The European monetary union is on the verge of collapse. In the wake of 2008’s global financial crisis, several countries on the Euro have amassed crushing debt burdens and seen their economies stall or buckle. And now the severity of their problems, combined with political paralysis in the union’s more stable countries, threatens to bring the whole system down.

If that happens — and many analysts say it’s a question of when, not if — it will plunge all of Europe into financial crisis. But that will have far reaching consequences around the globe, including in the United States, and it hasn’t widely sunk in that it could break our meager recovery and weigh heavily on Presidential politics next year.
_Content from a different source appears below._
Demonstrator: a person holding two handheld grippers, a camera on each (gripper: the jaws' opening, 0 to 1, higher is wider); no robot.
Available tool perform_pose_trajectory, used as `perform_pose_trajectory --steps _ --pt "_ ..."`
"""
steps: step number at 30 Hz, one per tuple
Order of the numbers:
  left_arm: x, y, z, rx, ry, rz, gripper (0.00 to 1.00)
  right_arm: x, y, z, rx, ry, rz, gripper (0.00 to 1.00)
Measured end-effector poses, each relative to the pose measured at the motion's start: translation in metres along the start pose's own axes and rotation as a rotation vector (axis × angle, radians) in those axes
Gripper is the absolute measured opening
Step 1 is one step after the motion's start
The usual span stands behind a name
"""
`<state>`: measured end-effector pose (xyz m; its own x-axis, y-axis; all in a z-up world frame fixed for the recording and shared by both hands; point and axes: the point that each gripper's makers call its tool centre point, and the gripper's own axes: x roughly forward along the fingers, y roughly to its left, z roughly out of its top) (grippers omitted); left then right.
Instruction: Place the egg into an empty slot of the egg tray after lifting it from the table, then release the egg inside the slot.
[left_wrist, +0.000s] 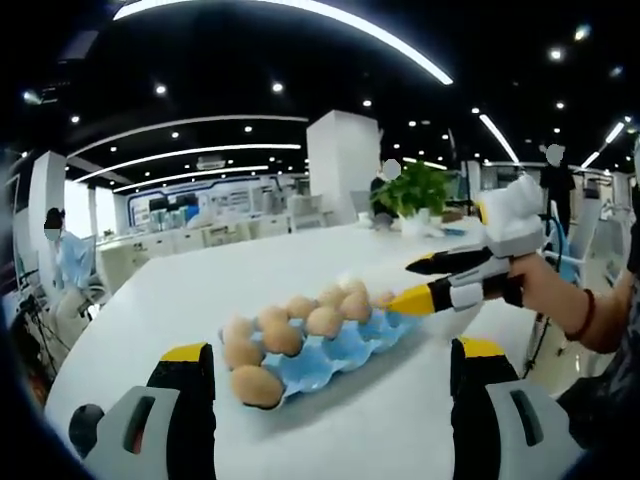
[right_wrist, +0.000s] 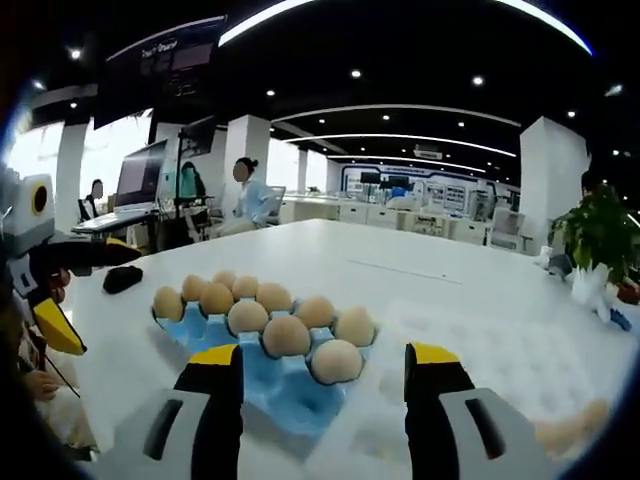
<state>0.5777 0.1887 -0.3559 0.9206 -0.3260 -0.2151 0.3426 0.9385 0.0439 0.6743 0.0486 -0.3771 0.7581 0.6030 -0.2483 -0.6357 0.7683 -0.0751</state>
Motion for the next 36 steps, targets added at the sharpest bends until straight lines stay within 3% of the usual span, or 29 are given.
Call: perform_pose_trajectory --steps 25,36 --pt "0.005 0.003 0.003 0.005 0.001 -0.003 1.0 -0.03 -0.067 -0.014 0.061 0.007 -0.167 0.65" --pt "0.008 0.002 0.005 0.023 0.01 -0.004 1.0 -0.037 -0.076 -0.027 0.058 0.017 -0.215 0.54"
I checked the transcripts of the debates since Perry got in the race, and there’s been literally no discussion of the crisis in Europe. As near as I can tell, none of the candidates have said much of anything on the subject, regardless of its importance.

It’s probably not fair to blame the GOP candidates for this, at least not entirely. They’re not talking about the issue, but no one’s asking them to talk about it, either.

And why is it that the most pressing global issue, the one crisis that will help dictate the strength of our economy for quite a while, is entirely absent from the campaign? From the media’s perspective, I suspect it has something to do with how complicated the European crisis is. Campaign reporters tend to prefer stories that are easier to digest — “Romney flip-flops a lot” is easy to understand; the size and scope of the European bailout fund is not.

From the Republican candidates’ perspective, not only is this a complicated crisis they don’t understand, but it’s also a crisis that shifts the blame in unhelpful ways — they want to hold President Obama responsible for the economy, not a Eurozone financial mess that Obama isn’t in a position to fix.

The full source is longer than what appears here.